──────── PROVIDED INFORMATION ────────

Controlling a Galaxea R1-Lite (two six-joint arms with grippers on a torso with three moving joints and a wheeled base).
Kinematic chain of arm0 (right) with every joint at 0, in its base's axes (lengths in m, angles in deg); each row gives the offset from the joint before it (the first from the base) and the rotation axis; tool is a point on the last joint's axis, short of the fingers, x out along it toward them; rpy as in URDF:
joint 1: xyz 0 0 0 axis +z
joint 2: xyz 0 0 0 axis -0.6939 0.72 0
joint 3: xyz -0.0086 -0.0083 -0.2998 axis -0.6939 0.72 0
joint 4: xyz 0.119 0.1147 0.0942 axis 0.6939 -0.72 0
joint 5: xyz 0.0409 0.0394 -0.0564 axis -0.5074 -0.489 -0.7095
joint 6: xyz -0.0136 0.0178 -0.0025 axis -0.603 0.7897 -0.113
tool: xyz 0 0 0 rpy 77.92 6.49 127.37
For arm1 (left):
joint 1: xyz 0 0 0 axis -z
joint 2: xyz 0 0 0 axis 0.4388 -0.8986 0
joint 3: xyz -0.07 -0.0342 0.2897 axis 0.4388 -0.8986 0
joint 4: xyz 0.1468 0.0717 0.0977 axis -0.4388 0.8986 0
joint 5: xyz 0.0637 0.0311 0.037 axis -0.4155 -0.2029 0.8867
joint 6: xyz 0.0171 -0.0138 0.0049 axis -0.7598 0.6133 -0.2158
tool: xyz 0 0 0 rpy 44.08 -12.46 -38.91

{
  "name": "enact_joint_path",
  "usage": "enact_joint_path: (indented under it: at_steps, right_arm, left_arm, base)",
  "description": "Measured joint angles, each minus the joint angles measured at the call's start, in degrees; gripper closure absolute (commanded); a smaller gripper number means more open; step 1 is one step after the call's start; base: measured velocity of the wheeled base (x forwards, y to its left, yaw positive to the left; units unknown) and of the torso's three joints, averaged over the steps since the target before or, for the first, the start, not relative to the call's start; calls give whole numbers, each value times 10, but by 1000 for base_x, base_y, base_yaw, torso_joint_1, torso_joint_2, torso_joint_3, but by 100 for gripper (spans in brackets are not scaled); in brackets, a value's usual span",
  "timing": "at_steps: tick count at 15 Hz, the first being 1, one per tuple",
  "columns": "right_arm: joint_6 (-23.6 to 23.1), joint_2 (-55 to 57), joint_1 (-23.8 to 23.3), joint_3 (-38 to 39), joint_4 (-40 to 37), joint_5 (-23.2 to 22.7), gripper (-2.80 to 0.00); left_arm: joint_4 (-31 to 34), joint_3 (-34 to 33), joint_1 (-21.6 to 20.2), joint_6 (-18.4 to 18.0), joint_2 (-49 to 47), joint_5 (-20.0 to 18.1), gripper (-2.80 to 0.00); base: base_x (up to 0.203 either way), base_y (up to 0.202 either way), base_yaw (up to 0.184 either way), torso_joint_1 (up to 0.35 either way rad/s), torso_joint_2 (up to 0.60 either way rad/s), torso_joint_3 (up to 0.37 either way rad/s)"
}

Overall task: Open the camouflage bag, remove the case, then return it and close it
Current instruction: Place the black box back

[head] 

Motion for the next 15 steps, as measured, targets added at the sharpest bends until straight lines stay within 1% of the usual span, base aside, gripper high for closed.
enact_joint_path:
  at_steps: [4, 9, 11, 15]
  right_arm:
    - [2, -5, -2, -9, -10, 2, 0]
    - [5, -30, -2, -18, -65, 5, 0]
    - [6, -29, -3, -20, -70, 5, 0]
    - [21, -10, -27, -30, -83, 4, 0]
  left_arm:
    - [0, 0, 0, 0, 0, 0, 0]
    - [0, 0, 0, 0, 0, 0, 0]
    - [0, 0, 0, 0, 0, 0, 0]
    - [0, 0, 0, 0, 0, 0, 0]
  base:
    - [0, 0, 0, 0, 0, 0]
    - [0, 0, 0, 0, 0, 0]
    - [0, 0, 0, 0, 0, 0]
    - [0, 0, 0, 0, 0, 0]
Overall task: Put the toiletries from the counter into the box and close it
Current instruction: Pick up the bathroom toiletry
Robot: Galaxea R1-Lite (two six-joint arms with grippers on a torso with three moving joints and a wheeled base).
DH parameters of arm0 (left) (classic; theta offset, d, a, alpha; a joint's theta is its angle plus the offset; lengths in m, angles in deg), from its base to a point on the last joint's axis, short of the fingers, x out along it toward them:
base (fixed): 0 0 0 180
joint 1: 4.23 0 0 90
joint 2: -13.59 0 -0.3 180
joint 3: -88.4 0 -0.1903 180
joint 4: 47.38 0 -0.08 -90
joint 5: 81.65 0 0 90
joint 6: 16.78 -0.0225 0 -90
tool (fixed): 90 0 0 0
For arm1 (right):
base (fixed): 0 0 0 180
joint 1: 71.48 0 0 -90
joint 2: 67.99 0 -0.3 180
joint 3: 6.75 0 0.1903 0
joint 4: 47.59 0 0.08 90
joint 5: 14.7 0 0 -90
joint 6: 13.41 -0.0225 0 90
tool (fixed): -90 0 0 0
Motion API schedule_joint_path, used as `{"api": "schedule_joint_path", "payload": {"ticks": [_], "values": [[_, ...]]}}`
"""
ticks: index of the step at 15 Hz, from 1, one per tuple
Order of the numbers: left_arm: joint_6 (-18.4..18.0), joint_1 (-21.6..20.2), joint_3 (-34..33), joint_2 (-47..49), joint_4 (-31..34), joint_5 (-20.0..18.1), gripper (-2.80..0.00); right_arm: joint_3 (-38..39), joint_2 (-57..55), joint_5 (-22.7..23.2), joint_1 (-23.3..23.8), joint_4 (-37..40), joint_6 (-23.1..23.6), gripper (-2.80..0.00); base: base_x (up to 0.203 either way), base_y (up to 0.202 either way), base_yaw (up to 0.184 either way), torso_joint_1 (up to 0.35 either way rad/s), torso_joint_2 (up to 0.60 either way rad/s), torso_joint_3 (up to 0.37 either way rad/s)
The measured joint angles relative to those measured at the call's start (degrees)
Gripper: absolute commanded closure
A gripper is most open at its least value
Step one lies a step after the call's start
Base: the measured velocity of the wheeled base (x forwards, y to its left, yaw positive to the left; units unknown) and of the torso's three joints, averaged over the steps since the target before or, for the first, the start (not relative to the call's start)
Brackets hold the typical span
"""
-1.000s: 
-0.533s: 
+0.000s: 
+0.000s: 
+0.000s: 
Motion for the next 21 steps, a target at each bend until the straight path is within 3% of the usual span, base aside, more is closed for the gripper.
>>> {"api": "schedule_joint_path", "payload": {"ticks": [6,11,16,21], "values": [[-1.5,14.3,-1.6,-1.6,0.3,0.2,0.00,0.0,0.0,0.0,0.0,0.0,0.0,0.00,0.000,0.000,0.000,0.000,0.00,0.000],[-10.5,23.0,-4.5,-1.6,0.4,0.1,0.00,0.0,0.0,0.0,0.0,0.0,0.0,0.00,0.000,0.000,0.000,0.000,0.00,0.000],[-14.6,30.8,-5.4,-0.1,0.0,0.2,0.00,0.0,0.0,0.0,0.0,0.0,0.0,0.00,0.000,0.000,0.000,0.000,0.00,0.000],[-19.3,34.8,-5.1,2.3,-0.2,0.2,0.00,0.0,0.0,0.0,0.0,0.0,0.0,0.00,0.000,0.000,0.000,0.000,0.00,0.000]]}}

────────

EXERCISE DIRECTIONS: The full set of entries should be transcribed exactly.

YOUR RESPONSE:
Controlling a Galaxea R1-Lite (two six-joint arms with grippers on a torso with three moving joints and a wheeled base).
Kinematic chain of arm0 (right) with every joint at 0, in its base's axes (lengths in m, angles in deg); each row gives the offset from the joint before it (the first from the base) and the rotation axis; tool is a point on the last joint's axis, short of the fingers, x out along it toward them; rpy as in URDF:
joint 1: xyz 0 0 0 axis +z
joint 2: xyz 0 0 0 axis -0.6939 0.72 0
joint 3: xyz -0.0086 -0.0083 -0.2998 axis -0.6939 0.72 0
joint 4: xyz 0.119 0.1147 0.0942 axis 0.6939 -0.72 0
joint 5: xyz 0.0409 0.0394 -0.0564 axis -0.5074 -0.489 -0.7095
joint 6: xyz -0.0136 0.0178 -0.0025 axis -0.603 0.7897 -0.113
tool: xyz 0 0 0 rpy 77.92 6.49 127.37
For arm1 (left):
joint 1: xyz 0 0 0 axis -z
joint 2: xyz 0 0 0 axis 0.4388 -0.8986 0
joint 3: xyz -0.07 -0.0342 0.2897 axis 0.4388 -0.8986 0
joint 4: xyz 0.1468 0.0717 0.0977 axis -0.4388 0.8986 0
joint 5: xyz 0.0637 0.0311 0.037 axis -0.4155 -0.2029 0.8867
joint 6: xyz 0.0171 -0.0138 0.0049 axis -0.7598 0.6133 -0.2158
tool: xyz 0 0 0 rpy 44.08 -12.46 -38.91

{
  "name": "enact_joint_path",
  "usage": "enact_joint_path: (indented under it: at_steps, right_arm, left_arm, base)",
  "description": "Measured joint angles, each minus the joint angles measured at the call's start, in degrees; gripper closure absolute (commanded); a smaller gripper number means more open; step 1 is one step after the call's start; base: measured velocity of the wheeled base (x forwards, y to its left, yaw positive to the left; units unknown) and of the torso's three joints, averaged over the steps since the target before or, for the first, the start, not relative to the call's start; calls give whole numbers, each value times 10, but by 1000 for base_x, base_y, base_yaw, torso_joint_1, torso_joint_2, torso_joint_3, but by 100 for gripper (spans in brackets are not scaled); in brackets, a value's usual span",
  "timing": "at_steps: tick count at 15 Hz, the first being 1, one per tuple",
  "columns": "right_arm: joint_6 (-23.6 to 23.1), joint_2 (-55 to 57), joint_1 (-23.8 to 23.3), joint_3 (-38 to 39), joint_4 (-40 to 37), joint_5 (-23.2 to 22.7), gripper (-2.80 to 0.00); left_arm: joint_4 (-31 to 34), joint_3 (-34 to 33), joint_1 (-21.6 to 20.2), joint_6 (-18.4 to 18.0), joint_2 (-49 to 47), joint_5 (-20.0 to 18.1), gripper (-2.80 to 0.00); base: base_x (up to 0.203 either way), base_y (up to 0.202 either way), base_yaw (up to 0.184 either way), torso_joint_1 (up to 0.35 either way rad/s), torso_joint_2 (up to 0.60 either way rad/s), torso_joint_3 (up to 0.37 either way rad/s)"
}

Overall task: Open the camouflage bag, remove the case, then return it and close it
Current instruction: Place the black box back

[head] 

Motion for the next 15 steps, as measured, targets added at the sharpest bends until straight lines stay within 1% of the usual span, base aside, gripper high for closed.
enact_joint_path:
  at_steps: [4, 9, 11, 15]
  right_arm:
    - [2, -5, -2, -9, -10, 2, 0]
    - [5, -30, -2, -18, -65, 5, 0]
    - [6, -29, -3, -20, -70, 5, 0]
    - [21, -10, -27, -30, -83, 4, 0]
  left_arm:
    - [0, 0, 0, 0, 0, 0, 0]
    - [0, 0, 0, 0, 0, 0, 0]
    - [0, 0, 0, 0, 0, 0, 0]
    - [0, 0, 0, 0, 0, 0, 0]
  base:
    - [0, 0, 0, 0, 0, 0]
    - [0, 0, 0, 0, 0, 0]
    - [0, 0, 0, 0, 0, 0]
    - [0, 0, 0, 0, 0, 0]
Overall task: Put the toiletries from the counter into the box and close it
Current instruction: Pick up the bathroom toiletry
Robot: Galaxea R1-Lite (two six-joint arms with grippers on a torso with three moving joints and a wheeled base).
DH parameters of arm0 (left) (classic; theta offset, d, a, alpha; a joint's theta is its angle plus the offset; lengths in m, angles in deg), from its base to a point on the last joint's axis, short of the fingers, x out along it toward them:
base (fixed): 0 0 0 180
joint 1: 4.23 0 0 90
joint 2: -13.59 0 -0.3 180
joint 3: -88.4 0 -0.1903 180
joint 4: 47.38 0 -0.08 -90
joint 5: 81.65 0 0 90
joint 6: 16.78 -0.0225 0 -90
tool (fixed): 90 0 0 0
For arm1 (right):
base (fixed): 0 0 0 180
joint 1: 71.48 0 0 -90
joint 2: 67.99 0 -0.3 180
joint 3: 6.75 0 0.1903 0
joint 4: 47.59 0 0.08 90
joint 5: 14.7 0 0 -90
joint 6: 13.41 -0.0225 0 90
tool (fixed): -90 0 0 0
Motion API schedule_joint_path, used as `{"api": "schedule_joint_path", "payload": {"ticks": [_], "values": [[_, ...]]}}`
"""
ticks: index of the step at 15 Hz, from 1, one per tuple
Order of the numbers: left_arm: joint_6 (-18.4..18.0), joint_1 (-21.6..20.2), joint_3 (-34..33), joint_2 (-47..49), joint_4 (-31..34), joint_5 (-20.0..18.1), gripper (-2.80..0.00); right_arm: joint_3 (-38..39), joint_2 (-57..55), joint_5 (-22.7..23.2), joint_1 (-23.3..23.8), joint_4 (-37..40), joint_6 (-23.1..23.6), gripper (-2.80..0.00); base: base_x (up to 0.203 either way), base_y (up to 0.202 either way), base_yaw (up to 0.184 either way), torso_joint_1 (up to 0.35 either way rad/s), torso_joint_2 (up to 0.60 either way rad/s), torso_joint_3 (up to 0.37 either way rad/s)
The measured joint angles relative to those measured at the call's start (degrees)
Gripper: absolute commanded closure
A gripper is most open at its least value
Step one lies a step after the call's start
Base: the measured velocity of the wheeled base (x forwards, y to its left, yaw positive to the left; units unknown) and of the torso's three joints, averaged over the steps since the target before or, for the first, the start (not relative to the call's start)
Brackets hold the typical span
"""
-1.000s: 
-0.533s: 
+0.000s: 
+0.000s: 
+0.000s: 
Motion for the next 21 steps, a target at each bend until the straight path is within 3% of the usual span, base aside, more is closed for the gripper.
>>> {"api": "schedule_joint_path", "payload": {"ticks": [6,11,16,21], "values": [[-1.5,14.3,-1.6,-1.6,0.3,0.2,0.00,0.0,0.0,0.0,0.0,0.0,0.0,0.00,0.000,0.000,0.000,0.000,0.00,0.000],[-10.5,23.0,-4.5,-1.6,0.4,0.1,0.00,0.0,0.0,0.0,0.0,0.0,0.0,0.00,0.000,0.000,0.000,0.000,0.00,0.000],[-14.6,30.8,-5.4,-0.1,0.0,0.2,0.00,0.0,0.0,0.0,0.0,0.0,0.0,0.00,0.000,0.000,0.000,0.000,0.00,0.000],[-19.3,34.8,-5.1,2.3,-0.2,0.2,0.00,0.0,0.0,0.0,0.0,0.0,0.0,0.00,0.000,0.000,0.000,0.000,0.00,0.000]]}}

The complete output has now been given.